The Company used cash for operating activities of approximately $905,000 for the three-month period ending March 31, 2011. The primary use of this cash was due to a decrease in accounts payable, accrued expenses and other current liabilities, an increase in inventory and an increase in accounts receivable, partially offset by a decrease in prepaid expenses and other assets.
The Company has historically been able to turn over its accounts receivable approximately every two months. This average collection period has been sufficient to provide the working capital and liquidity necessary to operate the Company.
The Company used cash for operating activities, including discontinued operations, of approximately $1,208,000 for the three-month period ending March 31, 2010. The primary use of this cash was due to a loss from operations as well as an increase in accounts receivable, an increase in inventory, a decrease in accounts payable, accrued expenses and other current liabilities, and an increase in prepaid expenses and other assets.
Net cash used for investing activities for the three-months ended March 31, 2011 and 2010 was approximately $122,000 and $13,000, respectively. The use of these funds was for capital expenditures.

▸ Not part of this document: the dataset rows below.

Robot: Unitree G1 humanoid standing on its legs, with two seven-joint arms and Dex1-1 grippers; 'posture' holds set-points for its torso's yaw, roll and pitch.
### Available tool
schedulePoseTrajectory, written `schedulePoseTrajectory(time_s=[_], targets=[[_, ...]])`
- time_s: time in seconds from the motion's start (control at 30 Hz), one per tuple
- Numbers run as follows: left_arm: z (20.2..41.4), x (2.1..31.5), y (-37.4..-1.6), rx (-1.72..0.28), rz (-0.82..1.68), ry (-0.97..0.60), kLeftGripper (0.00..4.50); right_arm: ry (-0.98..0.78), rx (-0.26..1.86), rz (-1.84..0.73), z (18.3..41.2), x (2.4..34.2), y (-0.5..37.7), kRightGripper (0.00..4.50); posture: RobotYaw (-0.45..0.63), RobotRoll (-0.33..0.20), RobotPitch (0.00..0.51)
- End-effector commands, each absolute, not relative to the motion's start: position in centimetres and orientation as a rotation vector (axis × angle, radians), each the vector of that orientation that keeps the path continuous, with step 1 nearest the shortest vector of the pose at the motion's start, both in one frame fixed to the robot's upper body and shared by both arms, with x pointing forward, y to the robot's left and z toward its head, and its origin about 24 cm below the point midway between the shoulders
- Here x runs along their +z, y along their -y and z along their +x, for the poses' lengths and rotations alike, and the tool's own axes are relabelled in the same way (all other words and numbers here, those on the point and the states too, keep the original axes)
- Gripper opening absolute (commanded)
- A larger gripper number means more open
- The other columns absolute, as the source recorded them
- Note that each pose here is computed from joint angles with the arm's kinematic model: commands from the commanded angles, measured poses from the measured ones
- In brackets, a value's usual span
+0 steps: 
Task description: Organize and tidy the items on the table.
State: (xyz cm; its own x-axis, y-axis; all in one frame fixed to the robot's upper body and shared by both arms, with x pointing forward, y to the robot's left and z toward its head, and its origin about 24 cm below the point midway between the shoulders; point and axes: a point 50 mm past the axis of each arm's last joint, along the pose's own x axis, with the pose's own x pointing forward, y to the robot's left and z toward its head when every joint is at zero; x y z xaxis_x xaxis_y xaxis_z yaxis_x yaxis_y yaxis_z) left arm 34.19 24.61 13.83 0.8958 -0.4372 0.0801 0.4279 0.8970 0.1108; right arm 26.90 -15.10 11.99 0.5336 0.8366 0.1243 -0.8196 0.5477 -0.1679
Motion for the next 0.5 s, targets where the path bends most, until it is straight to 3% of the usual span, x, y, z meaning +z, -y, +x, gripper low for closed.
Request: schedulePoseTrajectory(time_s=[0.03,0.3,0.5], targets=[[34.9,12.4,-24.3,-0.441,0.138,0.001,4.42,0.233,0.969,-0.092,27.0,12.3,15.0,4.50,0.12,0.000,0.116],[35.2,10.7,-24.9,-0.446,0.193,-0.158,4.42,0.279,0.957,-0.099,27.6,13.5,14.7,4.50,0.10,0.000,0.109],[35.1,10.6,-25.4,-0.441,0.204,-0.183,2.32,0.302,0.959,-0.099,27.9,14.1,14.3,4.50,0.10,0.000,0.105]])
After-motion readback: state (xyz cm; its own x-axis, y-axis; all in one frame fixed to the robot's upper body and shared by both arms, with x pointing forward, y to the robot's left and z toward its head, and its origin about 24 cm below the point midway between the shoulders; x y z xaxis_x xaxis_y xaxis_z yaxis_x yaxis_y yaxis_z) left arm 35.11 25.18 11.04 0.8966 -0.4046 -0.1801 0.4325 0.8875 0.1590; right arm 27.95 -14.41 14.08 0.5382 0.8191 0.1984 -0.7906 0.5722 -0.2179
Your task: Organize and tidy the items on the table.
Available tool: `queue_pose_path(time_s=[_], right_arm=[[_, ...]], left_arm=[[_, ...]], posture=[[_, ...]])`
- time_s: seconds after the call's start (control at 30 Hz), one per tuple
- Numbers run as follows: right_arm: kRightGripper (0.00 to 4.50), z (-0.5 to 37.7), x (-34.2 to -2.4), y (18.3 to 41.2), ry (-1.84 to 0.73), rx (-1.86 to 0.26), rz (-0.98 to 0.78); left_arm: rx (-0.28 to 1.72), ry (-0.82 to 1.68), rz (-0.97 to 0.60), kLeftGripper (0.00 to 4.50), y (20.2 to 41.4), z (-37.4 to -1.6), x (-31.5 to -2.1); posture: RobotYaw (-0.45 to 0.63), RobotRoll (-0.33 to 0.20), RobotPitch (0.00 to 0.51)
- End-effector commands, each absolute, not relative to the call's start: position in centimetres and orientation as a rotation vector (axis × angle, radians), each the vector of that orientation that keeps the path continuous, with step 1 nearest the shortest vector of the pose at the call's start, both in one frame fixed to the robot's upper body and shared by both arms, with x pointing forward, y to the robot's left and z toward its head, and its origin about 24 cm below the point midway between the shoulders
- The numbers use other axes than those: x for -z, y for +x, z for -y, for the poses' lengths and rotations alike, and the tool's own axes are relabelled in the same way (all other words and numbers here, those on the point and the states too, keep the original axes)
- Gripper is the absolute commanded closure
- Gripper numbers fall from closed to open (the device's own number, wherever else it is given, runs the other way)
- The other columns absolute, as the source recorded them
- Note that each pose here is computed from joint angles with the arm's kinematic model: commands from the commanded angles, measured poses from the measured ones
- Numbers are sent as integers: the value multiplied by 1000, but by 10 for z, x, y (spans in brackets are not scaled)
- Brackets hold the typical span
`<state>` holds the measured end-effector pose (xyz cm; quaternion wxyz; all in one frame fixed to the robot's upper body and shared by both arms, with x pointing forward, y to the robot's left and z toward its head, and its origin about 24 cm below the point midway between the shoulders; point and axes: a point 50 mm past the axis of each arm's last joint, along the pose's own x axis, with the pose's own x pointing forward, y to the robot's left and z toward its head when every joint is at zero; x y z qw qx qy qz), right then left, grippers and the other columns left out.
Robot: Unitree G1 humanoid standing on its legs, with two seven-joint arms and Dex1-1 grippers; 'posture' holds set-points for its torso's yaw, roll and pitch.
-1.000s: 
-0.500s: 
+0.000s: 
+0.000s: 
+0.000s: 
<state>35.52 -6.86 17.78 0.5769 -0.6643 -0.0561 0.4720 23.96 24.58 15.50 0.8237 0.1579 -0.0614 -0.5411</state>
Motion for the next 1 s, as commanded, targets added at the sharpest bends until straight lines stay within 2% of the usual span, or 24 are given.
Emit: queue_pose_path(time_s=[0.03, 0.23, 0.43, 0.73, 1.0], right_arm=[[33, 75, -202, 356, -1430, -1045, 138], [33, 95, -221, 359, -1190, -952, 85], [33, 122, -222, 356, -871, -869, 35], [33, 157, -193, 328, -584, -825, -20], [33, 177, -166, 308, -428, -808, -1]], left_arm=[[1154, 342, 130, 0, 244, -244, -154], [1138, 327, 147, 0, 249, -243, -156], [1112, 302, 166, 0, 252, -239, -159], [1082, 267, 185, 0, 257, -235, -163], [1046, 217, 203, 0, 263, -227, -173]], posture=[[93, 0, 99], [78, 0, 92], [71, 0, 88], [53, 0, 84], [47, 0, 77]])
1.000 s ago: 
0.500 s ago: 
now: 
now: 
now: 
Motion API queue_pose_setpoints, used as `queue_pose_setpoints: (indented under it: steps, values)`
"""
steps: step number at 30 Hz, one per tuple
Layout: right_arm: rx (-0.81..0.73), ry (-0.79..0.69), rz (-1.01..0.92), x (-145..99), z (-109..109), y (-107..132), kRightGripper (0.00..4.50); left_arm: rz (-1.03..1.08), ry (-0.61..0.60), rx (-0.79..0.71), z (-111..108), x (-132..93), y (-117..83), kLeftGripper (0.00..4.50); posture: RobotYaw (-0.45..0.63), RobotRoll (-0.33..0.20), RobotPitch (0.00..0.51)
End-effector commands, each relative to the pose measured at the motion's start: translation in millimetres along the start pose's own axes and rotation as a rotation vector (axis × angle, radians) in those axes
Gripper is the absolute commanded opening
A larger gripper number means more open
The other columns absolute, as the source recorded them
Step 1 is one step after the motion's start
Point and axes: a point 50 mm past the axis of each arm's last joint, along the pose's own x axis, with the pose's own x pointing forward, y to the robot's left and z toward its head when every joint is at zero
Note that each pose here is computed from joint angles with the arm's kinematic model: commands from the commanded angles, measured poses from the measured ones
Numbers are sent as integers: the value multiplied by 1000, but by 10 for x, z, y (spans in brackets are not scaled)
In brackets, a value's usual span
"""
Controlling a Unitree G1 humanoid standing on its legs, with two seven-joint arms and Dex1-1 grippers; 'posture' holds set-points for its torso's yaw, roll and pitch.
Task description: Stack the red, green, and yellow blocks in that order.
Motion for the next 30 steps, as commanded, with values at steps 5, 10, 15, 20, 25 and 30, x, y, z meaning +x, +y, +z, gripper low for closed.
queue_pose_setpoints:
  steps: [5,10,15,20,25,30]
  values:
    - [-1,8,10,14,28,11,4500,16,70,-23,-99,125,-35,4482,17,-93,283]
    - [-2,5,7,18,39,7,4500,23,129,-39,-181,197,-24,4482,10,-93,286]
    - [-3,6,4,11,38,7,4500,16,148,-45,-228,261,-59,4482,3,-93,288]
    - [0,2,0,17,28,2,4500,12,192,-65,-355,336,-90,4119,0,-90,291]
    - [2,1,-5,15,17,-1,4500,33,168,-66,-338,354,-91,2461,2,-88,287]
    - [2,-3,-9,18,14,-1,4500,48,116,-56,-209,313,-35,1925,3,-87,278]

Cash used for financing activities for the three-months ended March 31, 2011 was approximately $474,000. The use of these funds was for the acquisition of treasury stock, which was approved by the Company’s board of directors in 2010, and the periodic payment of a mortgage note. For the three-months ended March 31, 2010, cash used for financing activities was approximately $15,000. The use of these funds was for the periodic payment of a mortgage note.
The Company maintains a line of credit with its investment bank. The credit facility provides borrowing availability of up to 100% of the Company’s money market account balance and 99% of the Company’s short-term investment securities (U.S. Treasury bills) and, under the terms and conditions of the loan agreement, is fully secured by said money fund account and short-term investment holdings. Advances under the facility will bear interest at a variable rate equal to the London InterBank Offered Rate (“LIBOR”) in effect at time of borrowing. Additionally, there is no annual fee and any amount outstanding under the loan facility may be paid at any time in whole or in part without penalty. As of March 31, 2011, the Company had no borrowings outstanding under the facility and approximately $6,000,000 of borrowing availability.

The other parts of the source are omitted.